The primary screening test for primary aldosteronism or bilateral hyperplasia is the plasma aldosterone:renin ratio. Aldosterone production is increased, and renin release is suppressed; therefore, the ratio is increased in primary aldosteronism or bilateral hyperplasia. Serum potassium used to be considered a key diagnostic factor. Although hypokalemia does support the diagnosis, most patients with primary hyperaldosteronism are now recognized to have potassium within reference limits.

Increased urine potassium concentration (>30 mmol/L) in a random urine specimen suggests increased mineralocorticoid effect.

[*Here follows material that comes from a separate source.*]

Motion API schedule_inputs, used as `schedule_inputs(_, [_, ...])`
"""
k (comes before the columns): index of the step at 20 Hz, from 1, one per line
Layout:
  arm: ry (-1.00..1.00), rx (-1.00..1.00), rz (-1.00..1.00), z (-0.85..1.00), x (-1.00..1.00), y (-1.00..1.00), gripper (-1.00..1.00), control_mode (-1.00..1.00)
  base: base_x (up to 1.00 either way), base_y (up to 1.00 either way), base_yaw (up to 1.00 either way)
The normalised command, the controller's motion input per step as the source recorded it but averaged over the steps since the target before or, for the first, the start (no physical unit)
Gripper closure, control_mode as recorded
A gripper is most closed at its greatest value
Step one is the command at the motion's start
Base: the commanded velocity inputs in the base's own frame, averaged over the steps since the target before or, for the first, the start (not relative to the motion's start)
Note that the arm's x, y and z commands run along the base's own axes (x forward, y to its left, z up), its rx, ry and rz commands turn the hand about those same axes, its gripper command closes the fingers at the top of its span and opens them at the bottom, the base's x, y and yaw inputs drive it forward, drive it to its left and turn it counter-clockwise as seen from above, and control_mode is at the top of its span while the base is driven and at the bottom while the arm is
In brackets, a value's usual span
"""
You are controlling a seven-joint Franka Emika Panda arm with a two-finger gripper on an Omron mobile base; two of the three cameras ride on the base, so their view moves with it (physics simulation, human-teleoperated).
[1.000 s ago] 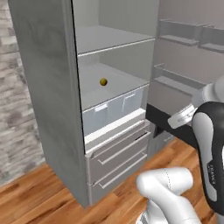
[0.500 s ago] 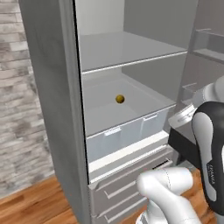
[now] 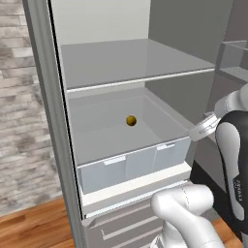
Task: Grab the lemon and lime from the fridge, place them in the blender, close the lid, and turn on the blender to create a marinade.
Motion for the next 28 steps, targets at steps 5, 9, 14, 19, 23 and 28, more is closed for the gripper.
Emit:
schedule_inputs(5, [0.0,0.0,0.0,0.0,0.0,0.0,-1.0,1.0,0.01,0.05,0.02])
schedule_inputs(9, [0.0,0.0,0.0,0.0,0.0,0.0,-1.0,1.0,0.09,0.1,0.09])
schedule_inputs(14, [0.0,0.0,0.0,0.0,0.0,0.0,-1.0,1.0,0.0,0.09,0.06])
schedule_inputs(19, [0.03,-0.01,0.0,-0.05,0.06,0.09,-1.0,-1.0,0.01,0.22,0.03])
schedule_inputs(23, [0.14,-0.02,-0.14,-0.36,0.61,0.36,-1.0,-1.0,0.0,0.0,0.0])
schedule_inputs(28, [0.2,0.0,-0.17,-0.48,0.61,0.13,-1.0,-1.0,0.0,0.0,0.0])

Some tumors may produce increased amounts of other mineralocortoids in addition to aldosterone. 11-deoxycorticosterone and 18-hydroxycorticosterone, for example, have significant mineralocorticoid effect. Increases in serum 11-deoxycorticosterone or 18-hydroxycorticosterone suggest presence of an adrenal adenoma or adrenal carcinoma.(Table 1)

Table 1.
Aldosterone:renin ratio Serum potassium Urine potassium
Increased Low or normal Increased

Are There Any Factors That Might Affect the Lab Results? In particular, does your patient take any medications – OTC drugs or Herbals – that might affect the lab results?

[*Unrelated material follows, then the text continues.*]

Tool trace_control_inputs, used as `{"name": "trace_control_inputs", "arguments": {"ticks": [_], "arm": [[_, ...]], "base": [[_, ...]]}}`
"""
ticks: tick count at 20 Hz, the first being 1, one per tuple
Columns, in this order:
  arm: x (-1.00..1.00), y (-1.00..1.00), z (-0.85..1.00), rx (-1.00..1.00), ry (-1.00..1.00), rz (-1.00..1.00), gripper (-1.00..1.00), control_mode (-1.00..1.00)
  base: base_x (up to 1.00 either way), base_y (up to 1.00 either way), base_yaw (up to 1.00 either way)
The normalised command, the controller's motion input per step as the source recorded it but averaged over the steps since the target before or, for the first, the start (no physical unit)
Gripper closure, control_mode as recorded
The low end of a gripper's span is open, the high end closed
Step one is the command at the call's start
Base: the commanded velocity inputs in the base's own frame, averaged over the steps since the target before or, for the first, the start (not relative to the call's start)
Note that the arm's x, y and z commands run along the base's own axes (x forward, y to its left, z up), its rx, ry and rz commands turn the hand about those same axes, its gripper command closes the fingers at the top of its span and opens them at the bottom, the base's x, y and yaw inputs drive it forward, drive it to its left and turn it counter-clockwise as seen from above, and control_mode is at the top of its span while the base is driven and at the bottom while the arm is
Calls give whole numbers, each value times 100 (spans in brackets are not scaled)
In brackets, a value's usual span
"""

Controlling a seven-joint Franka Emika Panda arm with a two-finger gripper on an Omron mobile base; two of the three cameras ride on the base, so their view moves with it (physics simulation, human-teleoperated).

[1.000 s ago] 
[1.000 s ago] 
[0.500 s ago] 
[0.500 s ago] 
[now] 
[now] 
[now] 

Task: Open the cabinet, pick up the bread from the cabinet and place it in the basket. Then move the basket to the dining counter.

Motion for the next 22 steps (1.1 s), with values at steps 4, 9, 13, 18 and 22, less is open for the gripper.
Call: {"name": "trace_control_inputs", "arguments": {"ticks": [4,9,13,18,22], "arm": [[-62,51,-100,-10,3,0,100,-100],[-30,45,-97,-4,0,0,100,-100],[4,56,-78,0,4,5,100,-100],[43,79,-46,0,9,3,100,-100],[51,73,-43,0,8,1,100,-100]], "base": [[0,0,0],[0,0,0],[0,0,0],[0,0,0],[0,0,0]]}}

Aldosterone production is stimulated by angiotensin generation by renin, high serum potassium concentration, and, to a lesser extent, adrenocorticotropic hormone (ACTH).

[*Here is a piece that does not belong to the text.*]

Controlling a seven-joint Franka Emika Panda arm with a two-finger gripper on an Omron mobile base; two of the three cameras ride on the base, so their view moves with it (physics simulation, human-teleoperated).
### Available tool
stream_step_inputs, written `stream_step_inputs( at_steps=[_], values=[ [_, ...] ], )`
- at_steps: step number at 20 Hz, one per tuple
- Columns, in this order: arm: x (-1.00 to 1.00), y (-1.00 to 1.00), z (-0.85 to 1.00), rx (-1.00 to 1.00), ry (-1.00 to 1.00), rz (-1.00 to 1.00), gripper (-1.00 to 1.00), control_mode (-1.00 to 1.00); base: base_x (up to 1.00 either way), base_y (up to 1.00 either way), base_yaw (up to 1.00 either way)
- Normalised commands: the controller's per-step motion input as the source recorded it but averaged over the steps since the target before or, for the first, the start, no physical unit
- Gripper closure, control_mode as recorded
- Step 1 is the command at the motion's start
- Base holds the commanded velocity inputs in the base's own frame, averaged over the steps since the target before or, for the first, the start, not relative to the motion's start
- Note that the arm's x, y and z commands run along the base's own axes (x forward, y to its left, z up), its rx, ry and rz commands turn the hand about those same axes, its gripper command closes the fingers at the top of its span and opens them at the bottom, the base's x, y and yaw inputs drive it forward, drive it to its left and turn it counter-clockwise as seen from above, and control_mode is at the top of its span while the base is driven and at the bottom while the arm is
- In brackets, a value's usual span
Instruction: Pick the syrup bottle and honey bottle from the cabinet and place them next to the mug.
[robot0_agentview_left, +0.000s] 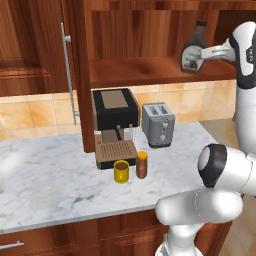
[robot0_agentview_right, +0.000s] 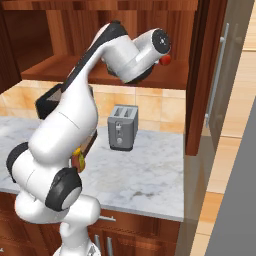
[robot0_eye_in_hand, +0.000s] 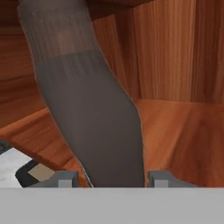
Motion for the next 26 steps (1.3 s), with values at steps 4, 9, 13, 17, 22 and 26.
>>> stream_step_inputs(
  at_steps=[4,9,13,17,22,26],
  values=[
    [-0.71,0.21,0.00,0.00,-0.06,0.06,1.00,-1.00,0.00,0.00,0.00],
    [-0.69,0.31,0.00,-0.01,0.00,0.05,1.00,-1.00,0.00,0.00,0.00],
    [-0.59,0.34,0.01,-0.04,0.01,0.05,1.00,-1.00,0.00,0.00,0.00],
    [-0.56,0.36,-0.03,-0.06,0.03,0.04,1.00,-1.00,0.00,0.00,0.00],
    [-0.48,0.26,-0.34,-0.07,0.01,0.02,1.00,-1.00,0.00,0.00,0.00],
    [-0.42,0.22,-0.41,-0.07,0.00,0.02,1.00,-1.00,0.00,0.00,0.00]
  ],
)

Many factors affect the activity of the renin-angiotensin-aldosterone system (RAAS). These include posture, salt intake, and antihypertensive medicines. To assess the plasma aldosterone:renin ratio, patients should have a normal salt intake and should not be taking spironolactone or licorice, which is present in some candies, herbal preparations, and chewing tobacco. Reference ranges are different for ambulatory (upright) patients versus recumbent patients.

Factors expanding vascular volume, such as increased salt intake, intravenous fluid infusion, mineralocorticoids, and recumbency, suppress the RAAS. Factors contracting vascular volume, such as low salt intake, dehydration, diuretics, and upright posture, activate the RAAS. Thiazide and loop diuretics promote potassium loss and need to be considered in assessing hypokalemia. Several antihypertensive agents are considered to have minimal effects on aldosterone levels (e.g., verapamil, hydralazine, prazosin, doxazosin, and terazosin).

The aldosterone:renin ratio is increased slightly by beta blockers, clonidine, nonsteroidal anti-inflammatory agents, renin inhibitors, and renal impairment, possibly leading to false positive results for the screening test. The ratio is lowered by most diuretics, angiotensin converting enzyme inhibitors, angiotensin receptor blockers, some calcium channel blockers, sodium restriction, pregnancy, and renovascular hypertension. Blood specimens for testing of plasma renin activity should be kept at room temperature; refrigeration of specimens may cause activation and higher values.

What Lab Results Are Confirmatory?

Confirmatory tests that can be applied when the plasma aldosterone:renin ratio is high include the oral sodium loading test, saline infusion test, fludrocortisones suppression test, and captopril challenge test. All of these challenge tests tend to physiologically suppress aldosterone, and failure to achieve suppression indicates loss of normal physiological regulation. Other tests may be employed to help confirm the diagnosis and direct further therapy. Treatment with dexamethasone can assess whether aldosterone production is steroid responsive. A trial of spironolactone helps confirm aldosterone is a cause of hypertension.

Imaging studies with computerized tomography (CT) can identify the presence of adrenal masses, but it does not indicate whether masses are functional. Adrenal venous sampling to collect specimens for measuring aldosterone and renin is a technically difficult procedure that helps assess whether aldosterone production is unilateral or bilateral.